An individual in Alzheimer’s early stages often has trouble with short-term memory, particularly with regard to learning new information. Confusion and memory impairments typically lead to difficulties completing tasks, becoming disoriented, and struggling to maintain concentration.
Personality changes related to these obstacles tend to appear as depression, anxiety, aggression, and anti-social behavior.
Evaluating these symptoms to make a diagnosis involves a battery of cognitive tests, lab evidence, and brain imaging.
Cognitive and neuropsychological tests
Cognitive, neuropsychological, and personality tests use self-reported and physical evidence to measure how much a person’s cognitive functions, memory, and personality have changed over time.
Mental and cognitive status such as the mini-mental state exam (MMSE) and the mini-cog test seek a sense of whether a person is aware of their symptoms, oriented to date, time, and identity, and tests their short-term memory. Typical questions ask a person to remember the names of three common objects over a period of several minutes, and to draw the face of a clock showing a time specified by the examiner.
Neuropsychological tests also can be preformed, and include extensive tests to evaluate memory and cognitive skills. These can help determine if a person has dementia, and if they are able to safely conduct daily tasks, such as driving and managing finances.
Neurological exams tests add physical evidence of neurological dysfunction to the more subjective cognitive exams.
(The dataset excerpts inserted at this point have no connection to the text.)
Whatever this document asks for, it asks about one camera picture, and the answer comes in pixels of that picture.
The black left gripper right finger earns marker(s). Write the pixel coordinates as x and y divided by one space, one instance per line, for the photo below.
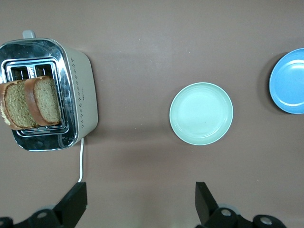
206 206

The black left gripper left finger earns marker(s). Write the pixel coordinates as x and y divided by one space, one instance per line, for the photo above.
69 206

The brown bread slice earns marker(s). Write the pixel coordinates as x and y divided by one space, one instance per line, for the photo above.
45 102
16 104

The pale green plate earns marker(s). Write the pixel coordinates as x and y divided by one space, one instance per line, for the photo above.
201 114

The blue plate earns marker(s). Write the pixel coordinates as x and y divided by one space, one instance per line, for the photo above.
289 83

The beige chrome two-slot toaster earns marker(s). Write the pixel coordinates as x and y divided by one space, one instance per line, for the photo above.
80 95

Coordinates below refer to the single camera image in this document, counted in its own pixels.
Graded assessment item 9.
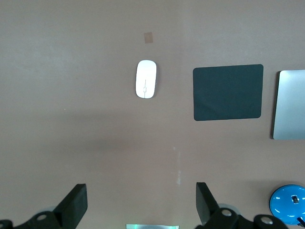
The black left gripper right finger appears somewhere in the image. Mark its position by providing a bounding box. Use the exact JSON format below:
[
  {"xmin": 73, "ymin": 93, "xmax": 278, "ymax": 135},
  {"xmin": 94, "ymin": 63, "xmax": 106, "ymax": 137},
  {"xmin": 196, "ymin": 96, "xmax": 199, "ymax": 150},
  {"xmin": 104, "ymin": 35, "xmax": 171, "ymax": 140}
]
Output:
[{"xmin": 195, "ymin": 182, "xmax": 289, "ymax": 229}]

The black mouse pad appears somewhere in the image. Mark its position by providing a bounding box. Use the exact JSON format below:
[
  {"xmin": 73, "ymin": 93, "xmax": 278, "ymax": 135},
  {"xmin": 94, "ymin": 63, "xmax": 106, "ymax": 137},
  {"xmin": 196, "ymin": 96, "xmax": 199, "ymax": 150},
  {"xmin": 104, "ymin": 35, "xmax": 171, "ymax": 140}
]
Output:
[{"xmin": 192, "ymin": 63, "xmax": 264, "ymax": 122}]

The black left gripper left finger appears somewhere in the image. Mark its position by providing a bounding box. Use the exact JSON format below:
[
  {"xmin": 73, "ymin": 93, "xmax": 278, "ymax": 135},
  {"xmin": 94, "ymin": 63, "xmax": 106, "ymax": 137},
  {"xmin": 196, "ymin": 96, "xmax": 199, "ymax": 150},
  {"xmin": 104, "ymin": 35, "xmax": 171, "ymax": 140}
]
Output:
[{"xmin": 0, "ymin": 183, "xmax": 88, "ymax": 229}]

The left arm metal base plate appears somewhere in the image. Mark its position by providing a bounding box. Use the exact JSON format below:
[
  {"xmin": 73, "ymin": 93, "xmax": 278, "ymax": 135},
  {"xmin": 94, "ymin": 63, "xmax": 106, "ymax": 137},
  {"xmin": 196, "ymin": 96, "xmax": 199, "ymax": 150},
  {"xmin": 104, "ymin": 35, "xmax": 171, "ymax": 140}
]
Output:
[{"xmin": 126, "ymin": 224, "xmax": 180, "ymax": 229}]

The white computer mouse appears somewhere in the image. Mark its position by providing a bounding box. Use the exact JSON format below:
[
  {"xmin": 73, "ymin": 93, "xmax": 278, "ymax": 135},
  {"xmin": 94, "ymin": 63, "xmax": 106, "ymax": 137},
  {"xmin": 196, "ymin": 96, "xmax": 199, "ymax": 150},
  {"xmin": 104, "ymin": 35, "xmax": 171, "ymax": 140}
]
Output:
[{"xmin": 135, "ymin": 59, "xmax": 158, "ymax": 99}]

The silver laptop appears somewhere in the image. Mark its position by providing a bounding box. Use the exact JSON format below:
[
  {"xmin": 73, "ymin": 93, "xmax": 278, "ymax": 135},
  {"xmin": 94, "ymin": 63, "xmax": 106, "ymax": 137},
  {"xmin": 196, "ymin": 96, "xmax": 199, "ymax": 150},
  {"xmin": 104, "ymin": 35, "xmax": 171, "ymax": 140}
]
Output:
[{"xmin": 272, "ymin": 69, "xmax": 305, "ymax": 141}]

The blue desk lamp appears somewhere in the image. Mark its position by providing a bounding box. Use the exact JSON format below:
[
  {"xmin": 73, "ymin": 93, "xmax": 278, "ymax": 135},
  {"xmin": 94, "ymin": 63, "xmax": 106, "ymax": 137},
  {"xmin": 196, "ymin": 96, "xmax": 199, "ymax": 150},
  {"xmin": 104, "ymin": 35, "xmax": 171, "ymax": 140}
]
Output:
[{"xmin": 269, "ymin": 185, "xmax": 305, "ymax": 226}]

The brown tape patch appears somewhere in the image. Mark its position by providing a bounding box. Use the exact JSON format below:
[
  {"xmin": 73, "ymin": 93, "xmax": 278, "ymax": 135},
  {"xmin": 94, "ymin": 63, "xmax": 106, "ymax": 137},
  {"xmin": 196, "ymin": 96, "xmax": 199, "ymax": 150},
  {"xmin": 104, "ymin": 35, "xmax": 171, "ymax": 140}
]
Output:
[{"xmin": 143, "ymin": 31, "xmax": 154, "ymax": 44}]

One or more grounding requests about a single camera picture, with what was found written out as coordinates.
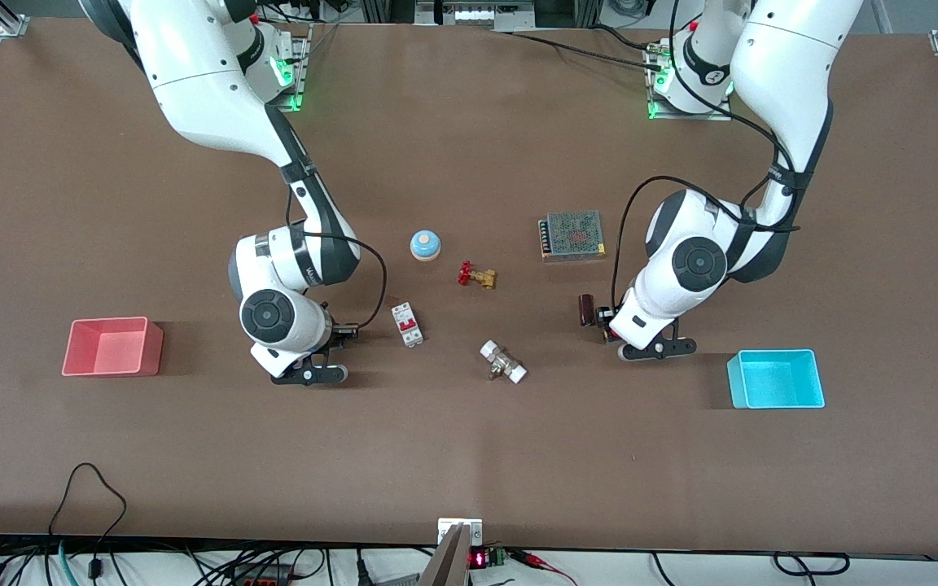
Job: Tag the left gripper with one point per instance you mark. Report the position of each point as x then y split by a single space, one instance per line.
604 315

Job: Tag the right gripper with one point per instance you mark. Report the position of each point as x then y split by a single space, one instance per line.
342 331

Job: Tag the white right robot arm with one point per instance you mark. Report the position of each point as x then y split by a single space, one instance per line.
192 73

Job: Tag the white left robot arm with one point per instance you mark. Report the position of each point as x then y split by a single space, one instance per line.
786 65

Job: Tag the dark brown cylinder capacitor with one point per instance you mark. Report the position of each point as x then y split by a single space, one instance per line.
586 310

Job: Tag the white red circuit breaker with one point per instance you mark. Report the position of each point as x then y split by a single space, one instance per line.
407 324

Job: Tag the metal mesh power supply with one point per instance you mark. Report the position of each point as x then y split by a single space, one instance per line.
573 234

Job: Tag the metal fitting white ends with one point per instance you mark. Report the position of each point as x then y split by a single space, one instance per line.
503 363

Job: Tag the blue dome button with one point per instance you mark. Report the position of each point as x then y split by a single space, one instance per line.
425 244

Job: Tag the cyan plastic box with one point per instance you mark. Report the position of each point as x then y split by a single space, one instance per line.
777 381

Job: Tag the pink plastic box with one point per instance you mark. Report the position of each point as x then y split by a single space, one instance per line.
111 348

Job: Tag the red digit display module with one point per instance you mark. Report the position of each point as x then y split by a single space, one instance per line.
481 558

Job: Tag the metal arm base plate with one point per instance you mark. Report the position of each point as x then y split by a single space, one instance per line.
298 81
656 110

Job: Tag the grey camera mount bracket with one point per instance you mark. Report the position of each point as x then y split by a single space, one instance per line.
454 553
These typically examine a person’s reflexes, coordination and muscle tone, eye movement, speech, and ability to perceive sensations.
Lab tests, generally performed on blood and urine samples, help a physician rule out other dementias, such as those caused by thyroid disorders or vitamin B12 deficiency, as well as the potential adverse side effects of medications or alcohol use.
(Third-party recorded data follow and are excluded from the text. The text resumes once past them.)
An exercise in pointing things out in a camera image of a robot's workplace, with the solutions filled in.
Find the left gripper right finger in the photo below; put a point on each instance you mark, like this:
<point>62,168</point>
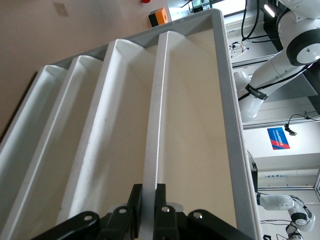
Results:
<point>165,225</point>

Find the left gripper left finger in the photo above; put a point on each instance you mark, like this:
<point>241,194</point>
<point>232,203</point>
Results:
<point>125,225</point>

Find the white plastic drawer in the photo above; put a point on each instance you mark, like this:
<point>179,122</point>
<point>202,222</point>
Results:
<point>190,125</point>
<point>70,125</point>
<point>35,120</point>
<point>117,125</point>

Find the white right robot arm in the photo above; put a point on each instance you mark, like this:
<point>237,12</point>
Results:
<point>275,72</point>

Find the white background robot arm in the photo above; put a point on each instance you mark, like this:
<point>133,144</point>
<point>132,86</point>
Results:
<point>275,202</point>

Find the white drawer cabinet housing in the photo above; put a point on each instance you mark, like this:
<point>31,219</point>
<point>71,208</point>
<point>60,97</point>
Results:
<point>225,100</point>

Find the brown tape patch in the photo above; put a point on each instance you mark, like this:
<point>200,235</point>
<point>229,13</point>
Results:
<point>61,9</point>

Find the blue wall sign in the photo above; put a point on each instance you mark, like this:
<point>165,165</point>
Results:
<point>278,138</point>

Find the orange button enclosure box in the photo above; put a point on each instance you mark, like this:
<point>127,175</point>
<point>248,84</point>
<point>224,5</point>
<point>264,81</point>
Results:
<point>160,16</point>

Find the red push button switch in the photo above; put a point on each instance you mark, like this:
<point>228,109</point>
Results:
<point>145,1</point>

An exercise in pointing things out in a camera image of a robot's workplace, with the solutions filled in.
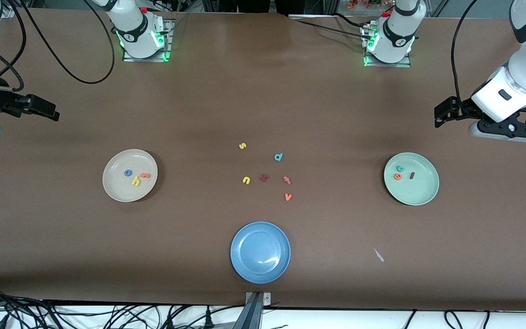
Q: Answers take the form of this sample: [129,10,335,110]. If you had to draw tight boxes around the light green round plate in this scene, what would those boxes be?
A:
[384,152,440,206]

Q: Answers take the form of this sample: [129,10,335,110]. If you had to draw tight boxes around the beige brown round plate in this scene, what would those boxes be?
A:
[102,149,158,202]

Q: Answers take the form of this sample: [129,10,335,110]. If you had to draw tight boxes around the orange artificial flowers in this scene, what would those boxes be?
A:
[347,0,382,10]

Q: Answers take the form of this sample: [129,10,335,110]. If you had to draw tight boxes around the brown table cover sheet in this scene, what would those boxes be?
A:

Brain imaging exams aim to identify changes caused by disease or trauma. Although insufficient to make a diagnosis on their own, they help to rule out other sources of physical harm that can cause Alzheimer’s-like symptoms, such as bleeding in the brain, tumors, and strokes.
They also can distinguish between different types of brain disease and help establish a baseline, against which to measure future changes.
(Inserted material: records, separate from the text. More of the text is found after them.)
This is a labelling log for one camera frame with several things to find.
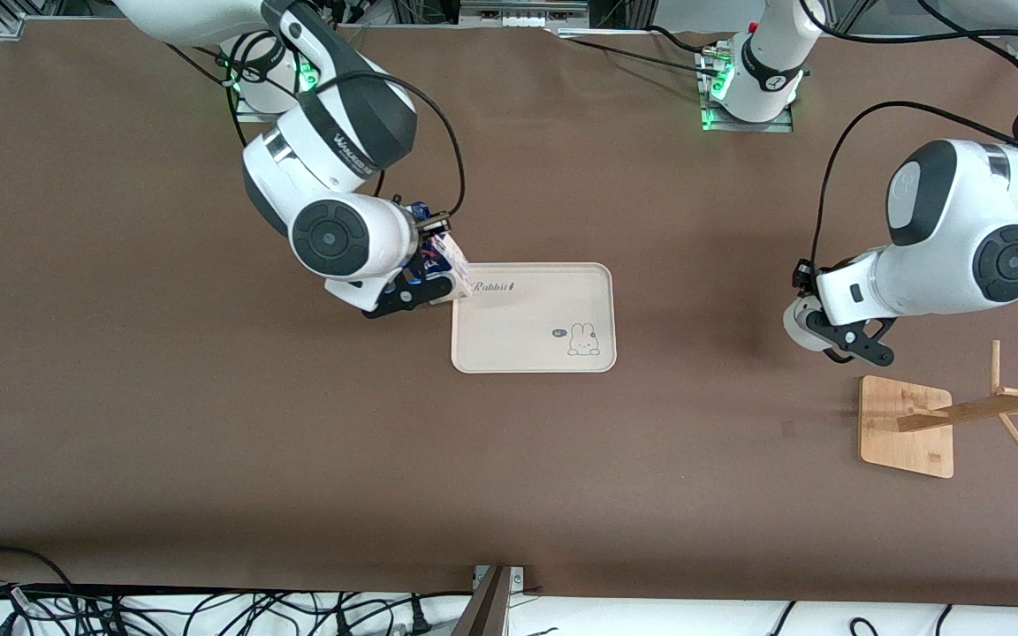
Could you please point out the blue white milk carton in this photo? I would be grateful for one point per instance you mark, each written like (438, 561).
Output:
(452, 265)

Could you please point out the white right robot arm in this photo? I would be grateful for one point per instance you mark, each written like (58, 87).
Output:
(341, 132)

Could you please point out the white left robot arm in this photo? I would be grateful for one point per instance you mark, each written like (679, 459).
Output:
(951, 230)

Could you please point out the beige rabbit print tray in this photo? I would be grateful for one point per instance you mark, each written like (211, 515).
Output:
(527, 327)

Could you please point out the wooden mug rack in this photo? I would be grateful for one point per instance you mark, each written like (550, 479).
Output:
(898, 442)

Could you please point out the brown table mat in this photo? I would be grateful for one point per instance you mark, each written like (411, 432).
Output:
(509, 477)

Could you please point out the grey metal rack unit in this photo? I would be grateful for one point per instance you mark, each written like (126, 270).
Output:
(522, 13)

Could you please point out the black power plug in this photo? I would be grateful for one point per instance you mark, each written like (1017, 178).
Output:
(419, 618)

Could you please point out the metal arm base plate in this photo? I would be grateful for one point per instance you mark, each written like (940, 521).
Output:
(783, 126)
(253, 116)

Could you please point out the metal post bracket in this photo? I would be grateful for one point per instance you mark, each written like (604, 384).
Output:
(518, 579)

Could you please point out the aluminium camera post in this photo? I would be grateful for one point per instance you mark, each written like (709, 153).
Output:
(487, 609)
Brain-imaging technologies include magnetic resonance imaging (MRI), computerized tomography (CT), and positron emission tomography (PET).
Benefits of early diagnosis
Although Alzheimer’s lacks a cure, treatments often are more effective at improving symptoms and slowing their progression, the earlier the disorder is diagnosed. Strategies to minimize Alzheimer’s effects in one’s everyday life, such as establishing routines, planning activities, and adapting the living environment also have greater effect the sooner they are implemented.